### WHAT TO PRODUCE
The entries below should appear again in your reply, word for word.

### EXTRACTED MATERIAL

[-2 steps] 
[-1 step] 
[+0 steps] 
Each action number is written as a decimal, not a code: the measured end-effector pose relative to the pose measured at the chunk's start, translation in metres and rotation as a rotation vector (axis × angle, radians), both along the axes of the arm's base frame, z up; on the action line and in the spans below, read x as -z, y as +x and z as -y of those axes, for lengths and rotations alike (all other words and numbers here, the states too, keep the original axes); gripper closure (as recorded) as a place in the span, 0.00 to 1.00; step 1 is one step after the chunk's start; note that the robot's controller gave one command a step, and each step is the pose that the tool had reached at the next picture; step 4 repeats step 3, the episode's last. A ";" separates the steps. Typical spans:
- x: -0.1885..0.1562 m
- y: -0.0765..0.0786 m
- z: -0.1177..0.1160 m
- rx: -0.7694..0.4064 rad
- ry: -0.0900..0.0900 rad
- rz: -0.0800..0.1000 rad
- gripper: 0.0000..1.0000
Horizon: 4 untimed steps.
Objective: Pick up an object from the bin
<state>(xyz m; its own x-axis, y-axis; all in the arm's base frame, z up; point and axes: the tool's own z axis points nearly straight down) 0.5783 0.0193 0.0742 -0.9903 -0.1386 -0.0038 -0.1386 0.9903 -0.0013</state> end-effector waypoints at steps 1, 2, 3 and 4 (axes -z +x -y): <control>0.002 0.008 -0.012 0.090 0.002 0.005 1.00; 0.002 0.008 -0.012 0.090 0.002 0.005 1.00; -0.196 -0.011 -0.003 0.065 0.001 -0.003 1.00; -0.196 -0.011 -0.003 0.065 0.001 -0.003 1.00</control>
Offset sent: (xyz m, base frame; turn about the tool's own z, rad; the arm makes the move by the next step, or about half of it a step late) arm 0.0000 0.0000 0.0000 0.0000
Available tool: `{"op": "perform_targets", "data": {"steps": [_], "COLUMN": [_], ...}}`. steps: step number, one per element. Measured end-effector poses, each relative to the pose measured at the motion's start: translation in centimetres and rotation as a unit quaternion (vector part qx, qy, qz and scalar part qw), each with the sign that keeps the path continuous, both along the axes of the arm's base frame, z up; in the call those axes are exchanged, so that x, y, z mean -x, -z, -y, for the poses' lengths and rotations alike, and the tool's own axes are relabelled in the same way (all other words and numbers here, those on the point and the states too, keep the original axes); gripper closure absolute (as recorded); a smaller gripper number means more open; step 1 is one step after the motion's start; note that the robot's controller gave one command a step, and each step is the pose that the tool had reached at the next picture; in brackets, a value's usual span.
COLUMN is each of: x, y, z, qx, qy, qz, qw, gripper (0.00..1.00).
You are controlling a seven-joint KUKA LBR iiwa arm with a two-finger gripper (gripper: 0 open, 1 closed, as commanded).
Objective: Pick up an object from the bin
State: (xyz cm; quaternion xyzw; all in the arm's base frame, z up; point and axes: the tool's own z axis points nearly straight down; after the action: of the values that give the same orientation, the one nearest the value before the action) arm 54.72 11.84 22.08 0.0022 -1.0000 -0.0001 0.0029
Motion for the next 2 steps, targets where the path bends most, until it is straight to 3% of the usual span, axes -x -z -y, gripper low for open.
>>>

### RESPONSE TO THIS TASK
[-2 steps] 
[-1 step] 
[+0 steps] 
Each action number is written as a decimal, not a code: the measured end-effector pose relative to the pose measured at the chunk's start, translation in metres and rotation as a rotation vector (axis × angle, radians), both along the axes of the arm's base frame, z up; on the action line and in the spans below, read x as -z, y as +x and z as -y of those axes, for lengths and rotations alike (all other words and numbers here, the states too, keep the original axes); gripper closure (as recorded) as a place in the span, 0.00 to 1.00; step 1 is one step after the chunk's start; note that the robot's controller gave one command a step, and each step is the pose that the tool had reached at the next picture; step 4 repeats step 3, the episode's last. A ";" separates the steps. Typical spans:
- x: -0.1885..0.1562 m
- y: -0.0765..0.0786 m
- z: -0.1177..0.1160 m
- rx: -0.7694..0.4064 rad
- ry: -0.0900..0.0900 rad
- rz: -0.0800..0.1000 rad
- gripper: 0.0000..1.0000
Horizon: 4 untimed steps.
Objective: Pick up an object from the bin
<state>(xyz m; its own x-axis, y-axis; all in the arm's base frame, z up; point and axes: the tool's own z axis points nearly straight down) 0.5783 0.0193 0.0742 -0.9903 -0.1386 -0.0038 -0.1386 0.9903 -0.0013</state> end-effector waypoints at steps 1, 2, 3 and 4 (axes -z +x -y): <control>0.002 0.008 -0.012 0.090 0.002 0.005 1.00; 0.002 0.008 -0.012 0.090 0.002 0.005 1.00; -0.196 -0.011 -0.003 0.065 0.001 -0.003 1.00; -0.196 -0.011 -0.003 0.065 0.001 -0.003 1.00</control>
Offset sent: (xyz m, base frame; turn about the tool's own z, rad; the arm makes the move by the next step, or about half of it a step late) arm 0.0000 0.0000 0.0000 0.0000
Available tool: `{"op": "perform_targets", "data": {"steps": [_], "COLUMN": [_], ...}}`. steps: step number, one per element. Measured end-effector poses, each relative to the pose measured at the motion's start: translation in centimetres and rotation as a unit quaternion (vector part qx, qy, qz and scalar part qw), each with the sign that keeps the path continuous, both along the axes of the arm's base frame, z up; in the call those axes are exchanged, so that x, y, z mean -x, -z, -y, for the poses' lengths and rotations alike, and the tool's own axes are relabelled in the same way (all other words and numbers here, those on the point and the states too, keep the original axes); gripper closure absolute (as recorded); a smaller gripper number means more open; step 1 is one step after the motion's start; note that the robot's controller gave one command a step, and each step is the pose that the tool had reached at the next picture; in brackets, a value's usual span.
COLUMN is each of: x, y, z, qx, qy, qz, qw, gripper (0.00..1.00).
You are controlling a seven-joint KUKA LBR iiwa arm with a two-finger gripper (gripper: 0 open, 1 closed, as commanded).
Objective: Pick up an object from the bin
State: (xyz cm; quaternion xyzw; all in the arm's base frame, z up; point and axes: the tool's own z axis points nearly straight down; after the action: of the values that give the same orientation, the one nearest the value before the action) arm 54.72 11.84 22.08 0.0022 -1.0000 -0.0001 0.0029
Motion for the next 2 steps, targets where the path bends most, until it is straight to 3% of the usual span, axes -x -z -y, gripper low for open.
>>>

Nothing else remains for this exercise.